Intellectual merit: Naked mole-rats have an unusual lifestyle in that they combine a fully subterranean existence, extreme sociality, and a proclivity for living in large numbers. Spending their entire lives in crowded burrows where many individuals share a limited air supply, these animals have developed an unusual resilience to the challenges of breathing exceptionally low levels of oxygen and exceptionally high levels of carbon dioxide. Initial studies have revealed numerous extraordinary features of naked mole-rat neurobiology that are hypothesized to be adaptations for living under these challenges. Some of these features protect the brain from low O2, while others promote peripheral nerve insensitivity to CO2-induced acidosis. Intriguingly, the same traits are also seen in neonatal mammals, prompting the current hypothesis that naked mole-rats employ a form of arrested development (neoteny) to protect their nervous system from chronic low O2/high CO2, a protection lost during development in other mammals. The goals of the project now are to better understand the nature of arrested development and associated phenomena, including the underlying basis of hypoxia-induced torpor, persistence of neonatal features of brain physiology into adulthood, and the presence of extra-neuronal sodium channels in peripheral nerves. Another major goal is to determine if other species of African mole-rats display these extraordinary nervous system traits in order to determine if these putative adaptations evolved independently multiple times. The project will rely on a systems neurobiology approach, which will include behavioral, physiological, anatomical, and molecular experiments with a strong emphasis on comparative data from closely- and distantly- related species that also vary in similarity of lifestyle to that of naked mole-rats.

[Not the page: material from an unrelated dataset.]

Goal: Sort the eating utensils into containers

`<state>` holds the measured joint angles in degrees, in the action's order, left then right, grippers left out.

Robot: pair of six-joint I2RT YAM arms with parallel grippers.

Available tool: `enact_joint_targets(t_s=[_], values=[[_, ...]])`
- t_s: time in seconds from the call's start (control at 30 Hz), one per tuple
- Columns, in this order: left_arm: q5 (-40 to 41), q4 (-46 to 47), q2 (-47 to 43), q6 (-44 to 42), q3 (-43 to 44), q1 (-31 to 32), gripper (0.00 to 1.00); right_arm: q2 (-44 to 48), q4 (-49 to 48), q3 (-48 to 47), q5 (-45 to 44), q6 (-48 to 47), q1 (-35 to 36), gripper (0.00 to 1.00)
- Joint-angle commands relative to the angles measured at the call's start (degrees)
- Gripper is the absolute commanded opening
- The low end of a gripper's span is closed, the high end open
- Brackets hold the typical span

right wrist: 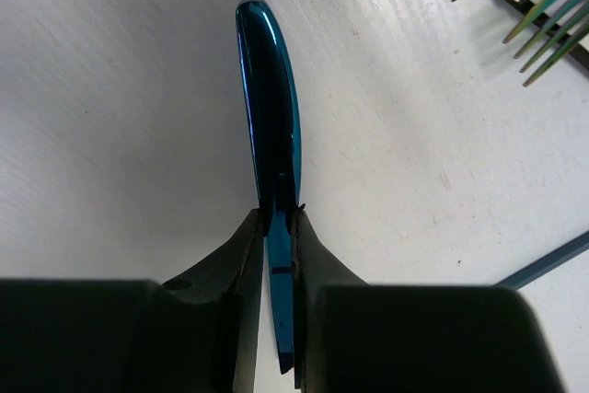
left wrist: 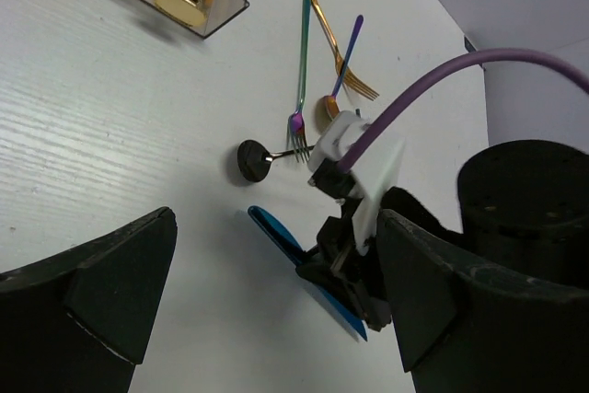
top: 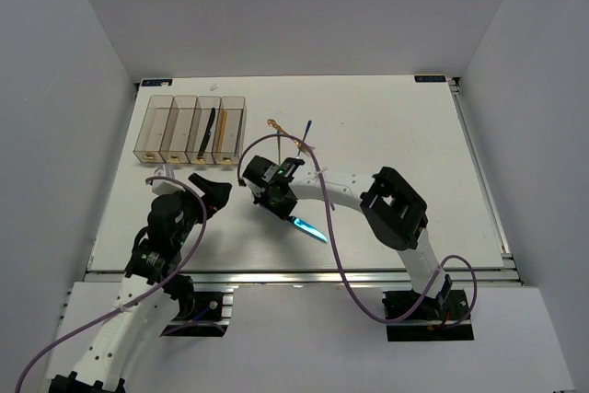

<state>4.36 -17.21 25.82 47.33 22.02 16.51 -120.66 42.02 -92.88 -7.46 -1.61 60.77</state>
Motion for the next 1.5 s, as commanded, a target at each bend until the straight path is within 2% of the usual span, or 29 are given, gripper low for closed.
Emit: enact_joint_targets(t_s=[0.0,0.3,0.47,0.63,0.8,1.0,1.2,1.47], values=[[-1.5,2.6,-0.1,2.1,-1.1,-0.1,0.98,4.0,0.2,-0.2,-0.5,0.7,0.0,0.0],[-2.6,4.2,0.1,2.9,-3.0,-0.1,0.97,4.9,0.9,-0.7,0.4,0.8,0.0,0.0],[-6.5,9.4,0.3,6.5,-7.6,-0.1,0.96,7.4,1.0,-1.6,1.9,1.3,0.0,0.0],[-9.9,16.6,0.3,10.3,-11.4,-0.1,0.96,9.1,1.6,-1.9,3.3,1.3,0.0,0.0],[-14.8,28.9,1.5,15.0,-16.0,-0.1,0.96,10.2,1.5,-2.7,5.0,1.3,0.0,0.0],[-17.0,36.8,3.3,17.4,-18.5,-0.1,0.96,11.7,1.1,-3.9,8.8,2.7,0.2,0.0],[-17.5,39.6,6.0,18.2,-19.6,-0.1,0.92,12.2,0.6,-4.1,9.3,3.0,0.3,0.0],[-16.5,38.3,7.3,18.2,-20.1,0.0,0.9,11.9,0.7,-5.7,9.1,3.0,0.4,0.0]])
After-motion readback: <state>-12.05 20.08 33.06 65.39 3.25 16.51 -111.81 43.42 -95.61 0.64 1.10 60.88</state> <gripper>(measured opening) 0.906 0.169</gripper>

The results of the proposed studies could transform our understanding of nervous system adaptations to environmental and social conditions, revitalize the comparative approach in neurobiology, and promote a wider appreciation for evolutionary neuroscience in students and the public at large.

Broader impacts: This project will have a broad impact on science and education in several ways. The project will provide training opportunities for graduate students. It will also support the work of undergraduates interested in systems neurobiology, and in particular, students of under-represented groups. During the previous grant, this project mentored 19 undergraduate women including 4 REU students (one African American, four Latin Americans), as well as an African American student from UIC’s Summer Research Opportunities Program for underrepresented students (SROP), 23 undergraduates in total. Continued funding will allow for continued mentorship, specifically targeting SROP students, as well as students from the Ronald E. McNair Program. A routine part of the research experience is presenting posters at UIC’s Undergraduate Research Symposium and the Chicago Area Undergraduate Research Symposium. The project also will impact students in the classroom, as the naked mole-rats are directly used in laboratory exercises and independent student research projects in two Biology courses (Animal Behavior and Neuroethology and Cellular Neurobiology Laboratory). Also, data from the research is integrated into three additional courses (Animal Physiological Systems, Neuroscience Methods, and Neuroscience). Members of the project also use data from the project to educate the public by acting as Information Specialist volunteers at Chicago’s Lincoln Park Zoo, which is a free-admission, city zoo. The naked mole-rat display draws large numbers of both children and adults and provides a good platform for casual dissemination of information about systems neurobiology focusing on the naked mole-rat as a model. Finally, this species’ combination of interesting neurobiological traits, bizarre appearance (bald and bucktoothed), and intriguing name (naked) has attracted attention from the mainstream media, providing a means for bringing neurobiology to the public. For example, the cover story of the June 2012 issue of The Scientist featured the naked mole-rat, and that story was the 2nd most popular of 2012. It is urgent that we take advantage of the current momentum in rising popularity of this model so we can continue engaging the public and promoting the idea that science is cool.